-- EXERCISE OBJECTIVE --
Could you write out all of the data again, word for word?

*** Opening DATASET RECORDS ***

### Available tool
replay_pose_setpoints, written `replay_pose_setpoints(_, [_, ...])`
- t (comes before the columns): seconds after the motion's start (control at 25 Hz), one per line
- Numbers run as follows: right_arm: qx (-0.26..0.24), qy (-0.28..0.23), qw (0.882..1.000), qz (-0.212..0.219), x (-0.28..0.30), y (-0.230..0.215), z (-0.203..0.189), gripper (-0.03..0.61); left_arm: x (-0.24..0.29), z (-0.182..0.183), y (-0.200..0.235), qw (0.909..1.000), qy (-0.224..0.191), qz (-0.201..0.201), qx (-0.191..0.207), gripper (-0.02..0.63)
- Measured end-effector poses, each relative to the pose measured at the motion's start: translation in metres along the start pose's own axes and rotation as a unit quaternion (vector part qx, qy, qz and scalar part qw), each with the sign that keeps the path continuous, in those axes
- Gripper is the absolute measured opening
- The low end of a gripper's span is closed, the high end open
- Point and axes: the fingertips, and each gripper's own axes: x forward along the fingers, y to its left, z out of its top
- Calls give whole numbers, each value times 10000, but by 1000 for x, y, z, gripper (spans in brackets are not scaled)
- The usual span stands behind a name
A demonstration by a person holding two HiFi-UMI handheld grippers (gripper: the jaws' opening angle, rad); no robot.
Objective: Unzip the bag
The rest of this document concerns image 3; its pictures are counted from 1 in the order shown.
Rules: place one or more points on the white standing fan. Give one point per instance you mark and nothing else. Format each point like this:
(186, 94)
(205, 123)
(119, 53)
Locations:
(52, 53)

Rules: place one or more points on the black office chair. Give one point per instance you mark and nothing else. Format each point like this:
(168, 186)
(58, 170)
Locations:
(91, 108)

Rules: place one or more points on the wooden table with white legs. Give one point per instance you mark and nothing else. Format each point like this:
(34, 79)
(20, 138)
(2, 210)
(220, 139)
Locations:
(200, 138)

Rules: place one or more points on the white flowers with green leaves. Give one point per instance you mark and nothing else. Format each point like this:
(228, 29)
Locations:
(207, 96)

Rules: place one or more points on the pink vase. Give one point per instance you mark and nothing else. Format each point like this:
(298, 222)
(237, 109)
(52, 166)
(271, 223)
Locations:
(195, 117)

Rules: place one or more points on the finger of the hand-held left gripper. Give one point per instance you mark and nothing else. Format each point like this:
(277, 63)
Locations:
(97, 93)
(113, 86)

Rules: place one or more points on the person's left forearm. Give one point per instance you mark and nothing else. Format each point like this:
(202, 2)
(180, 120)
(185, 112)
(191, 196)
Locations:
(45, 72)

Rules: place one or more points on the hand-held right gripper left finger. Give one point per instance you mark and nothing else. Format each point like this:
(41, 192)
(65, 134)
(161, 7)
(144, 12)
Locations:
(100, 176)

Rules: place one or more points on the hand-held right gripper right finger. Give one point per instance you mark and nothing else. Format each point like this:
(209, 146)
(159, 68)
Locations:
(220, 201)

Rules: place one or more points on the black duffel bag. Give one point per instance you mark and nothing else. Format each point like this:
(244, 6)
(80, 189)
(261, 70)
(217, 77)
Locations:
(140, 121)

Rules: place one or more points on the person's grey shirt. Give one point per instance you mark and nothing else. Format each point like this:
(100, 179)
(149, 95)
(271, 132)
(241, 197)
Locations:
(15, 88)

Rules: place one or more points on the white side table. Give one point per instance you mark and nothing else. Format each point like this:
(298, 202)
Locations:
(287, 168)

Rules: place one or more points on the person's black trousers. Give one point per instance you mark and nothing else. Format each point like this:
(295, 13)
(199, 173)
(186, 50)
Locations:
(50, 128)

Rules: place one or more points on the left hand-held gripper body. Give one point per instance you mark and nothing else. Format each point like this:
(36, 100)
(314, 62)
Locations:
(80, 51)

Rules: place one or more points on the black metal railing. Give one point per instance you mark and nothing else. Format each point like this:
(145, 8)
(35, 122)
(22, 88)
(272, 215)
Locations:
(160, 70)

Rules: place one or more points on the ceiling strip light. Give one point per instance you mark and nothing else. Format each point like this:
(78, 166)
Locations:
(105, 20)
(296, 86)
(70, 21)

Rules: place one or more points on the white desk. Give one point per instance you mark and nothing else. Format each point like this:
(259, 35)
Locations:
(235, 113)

*** Closing DATASET RECORDS ***

-- ANSWER TO THIS PROBLEM --
### Available tool
replay_pose_setpoints, written `replay_pose_setpoints(_, [_, ...])`
- t (comes before the columns): seconds after the motion's start (control at 25 Hz), one per line
- Numbers run as follows: right_arm: qx (-0.26..0.24), qy (-0.28..0.23), qw (0.882..1.000), qz (-0.212..0.219), x (-0.28..0.30), y (-0.230..0.215), z (-0.203..0.189), gripper (-0.03..0.61); left_arm: x (-0.24..0.29), z (-0.182..0.183), y (-0.200..0.235), qw (0.909..1.000), qy (-0.224..0.191), qz (-0.201..0.201), qx (-0.191..0.207), gripper (-0.02..0.63)
- Measured end-effector poses, each relative to the pose measured at the motion's start: translation in metres along the start pose's own axes and rotation as a unit quaternion (vector part qx, qy, qz and scalar part qw), each with the sign that keeps the path continuous, in those axes
- Gripper is the absolute measured opening
- The low end of a gripper's span is closed, the high end open
- Point and axes: the fingertips, and each gripper's own axes: x forward along the fingers, y to its left, z out of its top
- Calls give whole numbers, each value times 10000, but by 1000 for x, y, z, gripper (spans in brackets are not scaled)
- The usual span stands behind a name
A demonstration by a person holding two HiFi-UMI handheld grippers (gripper: the jaws' opening angle, rad); no robot.
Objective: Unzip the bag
The rest of this document concerns image 3; its pictures are counted from 1 in the order shown.
Rules: place one or more points on the white standing fan. Give one point per instance you mark and nothing else. Format each point like this:
(186, 94)
(205, 123)
(119, 53)
Locations:
(52, 53)

Rules: place one or more points on the black office chair. Give one point per instance you mark and nothing else. Format each point like this:
(168, 186)
(58, 170)
Locations:
(91, 108)

Rules: place one or more points on the wooden table with white legs. Give one point per instance you mark and nothing else. Format each point like this:
(34, 79)
(20, 138)
(2, 210)
(220, 139)
Locations:
(200, 138)

Rules: place one or more points on the white flowers with green leaves. Give one point per instance you mark and nothing else. Format each point like this:
(228, 29)
Locations:
(207, 96)

Rules: place one or more points on the pink vase. Give one point per instance you mark and nothing else. Format each point like this:
(298, 222)
(237, 109)
(52, 166)
(271, 223)
Locations:
(195, 117)

Rules: place one or more points on the finger of the hand-held left gripper. Give one point per instance you mark and nothing else. Format each point like this:
(277, 63)
Locations:
(97, 93)
(113, 86)

Rules: place one or more points on the person's left forearm. Give one point per instance you mark and nothing else. Format each point like this:
(202, 2)
(180, 120)
(185, 112)
(191, 196)
Locations:
(45, 72)

Rules: place one or more points on the hand-held right gripper left finger. Give one point per instance you mark and nothing else. Format each point like this:
(41, 192)
(65, 134)
(161, 7)
(144, 12)
Locations:
(100, 176)

Rules: place one or more points on the hand-held right gripper right finger. Give one point per instance you mark and nothing else. Format each point like this:
(209, 146)
(159, 68)
Locations:
(220, 201)

Rules: place one or more points on the black duffel bag. Give one point per instance you mark and nothing else. Format each point like this:
(244, 6)
(80, 189)
(261, 70)
(217, 77)
Locations:
(140, 121)

Rules: place one or more points on the person's grey shirt. Give one point per instance you mark and nothing else. Format each point like this:
(100, 179)
(149, 95)
(271, 132)
(241, 197)
Locations:
(15, 88)

Rules: place one or more points on the white side table. Give one point per instance you mark and nothing else. Format each point like this:
(298, 202)
Locations:
(287, 168)

Rules: place one or more points on the person's black trousers. Give one point per instance you mark and nothing else. Format each point like this:
(295, 13)
(199, 173)
(186, 50)
Locations:
(50, 128)

Rules: place one or more points on the left hand-held gripper body. Give one point per instance you mark and nothing else. Format each point like this:
(36, 100)
(314, 62)
Locations:
(80, 51)

Rules: place one or more points on the black metal railing. Give one point per instance you mark and nothing else. Format each point like this:
(145, 8)
(35, 122)
(22, 88)
(272, 215)
Locations:
(160, 70)

Rules: place one or more points on the ceiling strip light. Give one point per instance you mark and nothing else. Format each point like this:
(78, 166)
Locations:
(105, 20)
(296, 86)
(70, 21)

Rules: place one or more points on the white desk. Give one point per instance you mark and nothing else. Format each point like this:
(259, 35)
Locations:
(235, 113)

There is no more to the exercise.